**REQUIRED ACTION**.
Reproduce the records below in their entirety, exactly as shown.

**GIVEN RECORDS**.
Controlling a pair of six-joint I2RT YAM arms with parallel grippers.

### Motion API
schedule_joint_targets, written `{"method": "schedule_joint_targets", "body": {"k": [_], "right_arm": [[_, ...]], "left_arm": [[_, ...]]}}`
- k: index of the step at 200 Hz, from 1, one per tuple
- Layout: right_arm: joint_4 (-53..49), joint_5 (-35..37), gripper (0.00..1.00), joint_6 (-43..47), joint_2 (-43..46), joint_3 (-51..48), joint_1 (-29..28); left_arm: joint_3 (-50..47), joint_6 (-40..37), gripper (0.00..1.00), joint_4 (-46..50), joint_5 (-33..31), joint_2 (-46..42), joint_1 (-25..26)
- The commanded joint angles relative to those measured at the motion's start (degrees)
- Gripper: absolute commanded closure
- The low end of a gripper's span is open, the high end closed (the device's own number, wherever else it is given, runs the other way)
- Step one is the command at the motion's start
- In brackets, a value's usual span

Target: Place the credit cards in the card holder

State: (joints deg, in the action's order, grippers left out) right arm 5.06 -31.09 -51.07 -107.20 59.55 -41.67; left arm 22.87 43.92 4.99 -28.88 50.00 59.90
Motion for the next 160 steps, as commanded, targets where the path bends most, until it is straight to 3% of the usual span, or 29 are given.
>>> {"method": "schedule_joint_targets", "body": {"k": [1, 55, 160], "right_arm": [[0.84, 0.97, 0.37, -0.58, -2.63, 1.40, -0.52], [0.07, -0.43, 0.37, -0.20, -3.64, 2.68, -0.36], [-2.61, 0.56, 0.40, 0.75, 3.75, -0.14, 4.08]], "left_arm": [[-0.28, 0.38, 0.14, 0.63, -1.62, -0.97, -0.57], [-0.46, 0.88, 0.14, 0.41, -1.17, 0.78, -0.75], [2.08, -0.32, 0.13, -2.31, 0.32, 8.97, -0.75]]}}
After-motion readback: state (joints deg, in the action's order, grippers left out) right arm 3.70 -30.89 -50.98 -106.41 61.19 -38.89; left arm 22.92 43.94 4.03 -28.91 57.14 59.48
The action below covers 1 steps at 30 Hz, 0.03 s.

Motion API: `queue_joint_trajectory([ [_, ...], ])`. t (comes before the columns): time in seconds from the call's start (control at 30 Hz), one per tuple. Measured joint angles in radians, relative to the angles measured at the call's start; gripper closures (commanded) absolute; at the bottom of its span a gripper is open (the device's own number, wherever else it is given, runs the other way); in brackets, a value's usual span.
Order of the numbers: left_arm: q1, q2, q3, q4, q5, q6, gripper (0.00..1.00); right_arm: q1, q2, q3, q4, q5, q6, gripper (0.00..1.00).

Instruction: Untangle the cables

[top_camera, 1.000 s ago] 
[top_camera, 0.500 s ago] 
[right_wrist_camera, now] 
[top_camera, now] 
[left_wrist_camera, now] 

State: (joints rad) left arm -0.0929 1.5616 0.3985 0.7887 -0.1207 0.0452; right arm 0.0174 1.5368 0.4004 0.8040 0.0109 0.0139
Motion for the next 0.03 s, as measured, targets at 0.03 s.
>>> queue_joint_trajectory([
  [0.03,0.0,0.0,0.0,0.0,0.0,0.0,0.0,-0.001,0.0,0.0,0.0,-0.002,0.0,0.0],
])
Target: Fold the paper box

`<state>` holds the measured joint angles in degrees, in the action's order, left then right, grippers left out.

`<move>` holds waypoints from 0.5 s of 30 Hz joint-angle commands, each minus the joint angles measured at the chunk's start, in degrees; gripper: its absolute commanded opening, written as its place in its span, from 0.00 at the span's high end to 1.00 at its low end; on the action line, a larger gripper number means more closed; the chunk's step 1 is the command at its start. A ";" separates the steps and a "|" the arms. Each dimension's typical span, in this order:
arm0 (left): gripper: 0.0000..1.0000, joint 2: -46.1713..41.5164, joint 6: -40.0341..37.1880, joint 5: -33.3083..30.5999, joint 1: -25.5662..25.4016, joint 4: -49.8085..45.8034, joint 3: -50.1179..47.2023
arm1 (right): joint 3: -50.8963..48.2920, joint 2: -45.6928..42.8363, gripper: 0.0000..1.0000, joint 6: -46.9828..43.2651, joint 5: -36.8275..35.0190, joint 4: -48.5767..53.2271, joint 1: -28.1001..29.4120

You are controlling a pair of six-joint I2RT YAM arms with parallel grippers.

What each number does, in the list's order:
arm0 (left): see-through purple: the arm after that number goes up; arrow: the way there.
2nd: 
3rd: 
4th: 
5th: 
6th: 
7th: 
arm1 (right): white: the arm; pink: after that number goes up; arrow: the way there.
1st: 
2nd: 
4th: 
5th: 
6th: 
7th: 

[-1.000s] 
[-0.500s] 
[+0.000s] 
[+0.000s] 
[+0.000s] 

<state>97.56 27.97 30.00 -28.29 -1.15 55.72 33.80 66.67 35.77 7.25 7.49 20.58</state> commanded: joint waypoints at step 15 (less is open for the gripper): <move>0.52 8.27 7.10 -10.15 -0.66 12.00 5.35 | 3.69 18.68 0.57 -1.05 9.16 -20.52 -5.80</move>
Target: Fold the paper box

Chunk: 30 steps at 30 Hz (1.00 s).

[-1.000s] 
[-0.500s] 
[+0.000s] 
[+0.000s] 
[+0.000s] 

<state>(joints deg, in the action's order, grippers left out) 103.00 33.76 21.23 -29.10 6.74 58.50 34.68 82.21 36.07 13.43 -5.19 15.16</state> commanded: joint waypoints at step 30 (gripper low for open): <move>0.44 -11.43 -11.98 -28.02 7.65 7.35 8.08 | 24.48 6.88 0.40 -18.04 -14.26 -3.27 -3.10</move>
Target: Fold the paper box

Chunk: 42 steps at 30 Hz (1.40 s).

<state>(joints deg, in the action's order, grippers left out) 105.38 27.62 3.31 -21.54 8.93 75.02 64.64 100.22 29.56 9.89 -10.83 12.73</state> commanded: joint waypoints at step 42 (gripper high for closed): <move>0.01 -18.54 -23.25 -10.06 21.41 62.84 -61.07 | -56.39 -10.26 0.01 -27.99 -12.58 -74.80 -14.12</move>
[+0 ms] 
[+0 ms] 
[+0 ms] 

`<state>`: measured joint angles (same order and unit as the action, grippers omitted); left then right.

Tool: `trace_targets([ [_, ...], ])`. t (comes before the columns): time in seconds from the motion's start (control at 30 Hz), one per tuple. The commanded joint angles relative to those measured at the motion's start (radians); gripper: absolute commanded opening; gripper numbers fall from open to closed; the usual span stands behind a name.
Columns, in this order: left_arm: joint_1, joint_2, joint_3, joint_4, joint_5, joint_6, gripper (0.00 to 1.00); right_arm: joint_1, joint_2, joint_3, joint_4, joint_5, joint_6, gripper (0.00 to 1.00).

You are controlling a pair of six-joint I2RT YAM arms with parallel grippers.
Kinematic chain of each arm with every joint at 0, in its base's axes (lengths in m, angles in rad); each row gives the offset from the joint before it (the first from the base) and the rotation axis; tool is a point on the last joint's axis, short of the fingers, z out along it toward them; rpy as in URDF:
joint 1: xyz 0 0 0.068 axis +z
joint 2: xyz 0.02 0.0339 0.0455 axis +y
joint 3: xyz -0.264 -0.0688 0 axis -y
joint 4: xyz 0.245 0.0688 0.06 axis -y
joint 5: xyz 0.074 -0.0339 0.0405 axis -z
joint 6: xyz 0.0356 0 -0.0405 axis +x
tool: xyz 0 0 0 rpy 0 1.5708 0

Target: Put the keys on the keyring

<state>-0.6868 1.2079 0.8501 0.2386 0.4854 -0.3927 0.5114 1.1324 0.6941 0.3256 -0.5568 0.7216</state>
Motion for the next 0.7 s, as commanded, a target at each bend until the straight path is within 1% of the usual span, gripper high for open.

**ANSWER TO THE EXERCISE**.
Controlling a pair of six-joint I2RT YAM arms with parallel grippers.

### Motion API
schedule_joint_targets, written `{"method": "schedule_joint_targets", "body": {"k": [_], "right_arm": [[_, ...]], "left_arm": [[_, ...]]}}`
- k: index of the step at 200 Hz, from 1, one per tuple
- Layout: right_arm: joint_4 (-53..49), joint_5 (-35..37), gripper (0.00..1.00), joint_6 (-43..47), joint_2 (-43..46), joint_3 (-51..48), joint_1 (-29..28); left_arm: joint_3 (-50..47), joint_6 (-40..37), gripper (0.00..1.00), joint_4 (-46..50), joint_5 (-33..31), joint_2 (-46..42), joint_1 (-25..26)
- The commanded joint angles relative to those measured at the motion's start (degrees)
- Gripper: absolute commanded closure
- The low end of a gripper's span is open, the high end closed (the device's own number, wherever else it is given, runs the other way)
- Step one is the command at the motion's start
- In brackets, a value's usual span

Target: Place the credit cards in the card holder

State: (joints deg, in the action's order, grippers left out) right arm 5.06 -31.09 -51.07 -107.20 59.55 -41.67; left arm 22.87 43.92 4.99 -28.88 50.00 59.90
Motion for the next 160 steps, as commanded, targets where the path bends most, until it is straight to 3% of the usual span, or 29 are given.
>>> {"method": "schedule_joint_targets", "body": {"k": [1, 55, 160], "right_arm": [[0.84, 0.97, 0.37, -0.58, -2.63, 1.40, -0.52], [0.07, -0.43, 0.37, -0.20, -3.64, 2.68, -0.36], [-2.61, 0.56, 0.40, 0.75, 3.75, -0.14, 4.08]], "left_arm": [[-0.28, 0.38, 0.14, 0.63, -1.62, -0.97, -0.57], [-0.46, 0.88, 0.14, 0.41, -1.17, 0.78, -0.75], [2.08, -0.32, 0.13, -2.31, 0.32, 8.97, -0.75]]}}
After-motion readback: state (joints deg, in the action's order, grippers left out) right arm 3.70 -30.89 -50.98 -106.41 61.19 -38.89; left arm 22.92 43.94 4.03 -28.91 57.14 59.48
The action below covers 1 steps at 30 Hz, 0.03 s.

Motion API: `queue_joint_trajectory([ [_, ...], ])`. t (comes before the columns): time in seconds from the call's start (control at 30 Hz), one per tuple. Measured joint angles in radians, relative to the angles measured at the call's start; gripper closures (commanded) absolute; at the bottom of its span a gripper is open (the device's own number, wherever else it is given, runs the other way); in brackets, a value's usual span.
Order of the numbers: left_arm: q1, q2, q3, q4, q5, q6, gripper (0.00..1.00); right_arm: q1, q2, q3, q4, q5, q6, gripper (0.00..1.00).

Instruction: Untangle the cables

[top_camera, 1.000 s ago] 
[top_camera, 0.500 s ago] 
[right_wrist_camera, now] 
[top_camera, now] 
[left_wrist_camera, now] 

State: (joints rad) left arm -0.0929 1.5616 0.3985 0.7887 -0.1207 0.0452; right arm 0.0174 1.5368 0.4004 0.8040 0.0109 0.0139
Motion for the next 0.03 s, as measured, targets at 0.03 s.
>>> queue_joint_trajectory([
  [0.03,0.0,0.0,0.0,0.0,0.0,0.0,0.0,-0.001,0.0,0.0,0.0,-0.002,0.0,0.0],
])
Target: Fold the paper box

`<state>` holds the measured joint angles in degrees, in the action's order, left then right, grippers left out.

`<move>` holds waypoints from 0.5 s of 30 Hz joint-angle commands, each minus the joint angles measured at the chunk's start, in degrees; gripper: its absolute commanded opening, written as its place in its span, from 0.00 at the span's high end to 1.00 at its low end; on the action line, a larger gripper number means more closed; the chunk's step 1 is the command at its start. A ";" separates the steps and a "|" the arms. Each dimension's typical span, in this order:
arm0 (left): gripper: 0.0000..1.0000, joint 2: -46.1713..41.5164, joint 6: -40.0341..37.1880, joint 5: -33.3083..30.5999, joint 1: -25.5662..25.4016, joint 4: -49.8085..45.8034, joint 3: -50.1179..47.2023
arm1 (right): joint 3: -50.8963..48.2920, joint 2: -45.6928..42.8363, gripper: 0.0000..1.0000, joint 6: -46.9828..43.2651, joint 5: -36.8275..35.0190, joint 4: -48.5767..53.2271, joint 1: -28.1001..29.4120

You are controlling a pair of six-joint I2RT YAM arms with parallel grippers.

What each number does, in the list's order:
arm0 (left): see-through purple: the arm after that number goes up; arrow: the way there.
2nd: 
3rd: 
4th: 
5th: 
6th: 
7th: 
arm1 (right): white: the arm; pink: after that number goes up; arrow: the way there.
1st: 
2nd: 
4th: 
5th: 
6th: 
7th: 

[-1.000s] 
[-0.500s] 
[+0.000s] 
[+0.000s] 
[+0.000s] 

<state>97.56 27.97 30.00 -28.29 -1.15 55.72 33.80 66.67 35.77 7.25 7.49 20.58</state> commanded: joint waypoints at step 15 (less is open for the gripper): <move>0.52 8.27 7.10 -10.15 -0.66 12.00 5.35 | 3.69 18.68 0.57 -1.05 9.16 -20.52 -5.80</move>
Target: Fold the paper box

Chunk: 30 steps at 30 Hz (1.00 s).

[-1.000s] 
[-0.500s] 
[+0.000s] 
[+0.000s] 
[+0.000s] 

<state>(joints deg, in the action's order, grippers left out) 103.00 33.76 21.23 -29.10 6.74 58.50 34.68 82.21 36.07 13.43 -5.19 15.16</state> commanded: joint waypoints at step 30 (gripper low for open): <move>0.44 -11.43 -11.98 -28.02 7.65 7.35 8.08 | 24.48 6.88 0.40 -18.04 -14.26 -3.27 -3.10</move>
Target: Fold the paper box

Chunk: 42 steps at 30 Hz (1.40 s).

<state>(joints deg, in the action's order, grippers left out) 105.38 27.62 3.31 -21.54 8.93 75.02 64.64 100.22 29.56 9.89 -10.83 12.73</state> commanded: joint waypoints at step 42 (gripper high for closed): <move>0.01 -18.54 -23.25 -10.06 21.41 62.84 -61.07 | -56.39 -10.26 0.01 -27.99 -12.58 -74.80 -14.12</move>
[+0 ms] 
[+0 ms] 
[+0 ms] 

`<state>`: measured joint angles (same order and unit as the action, grippers omitted); left then right.

Tool: `trace_targets([ [_, ...], ])`. t (comes before the columns): time in seconds from the motion's start (control at 30 Hz), one per tuple. The commanded joint angles relative to those measured at the motion's start (radians); gripper: absolute commanded opening; gripper numbers fall from open to closed; the usual span stands behind a name.
Columns, in this order: left_arm: joint_1, joint_2, joint_3, joint_4, joint_5, joint_6, gripper (0.00 to 1.00); right_arm: joint_1, joint_2, joint_3, joint_4, joint_5, joint_6, gripper (0.00 to 1.00).

You are controlling a pair of six-joint I2RT YAM arms with parallel grippers.
Kinematic chain of each arm with every joint at 0, in its base's axes (lengths in m, angles in rad); each row gives the offset from the joint before it (the first from the base) and the rotation axis; tool is a point on the last joint's axis, short of the fingers, z out along it toward them; rpy as in URDF:
joint 1: xyz 0 0 0.068 axis +z
joint 2: xyz 0.02 0.0339 0.0455 axis +y
joint 3: xyz -0.264 -0.0688 0 axis -y
joint 4: xyz 0.245 0.0688 0.06 axis -y
joint 5: xyz 0.074 -0.0339 0.0405 axis -z
joint 6: xyz 0.0356 0 -0.0405 axis +x
tool: xyz 0 0 0 rpy 0 1.5708 0

Target: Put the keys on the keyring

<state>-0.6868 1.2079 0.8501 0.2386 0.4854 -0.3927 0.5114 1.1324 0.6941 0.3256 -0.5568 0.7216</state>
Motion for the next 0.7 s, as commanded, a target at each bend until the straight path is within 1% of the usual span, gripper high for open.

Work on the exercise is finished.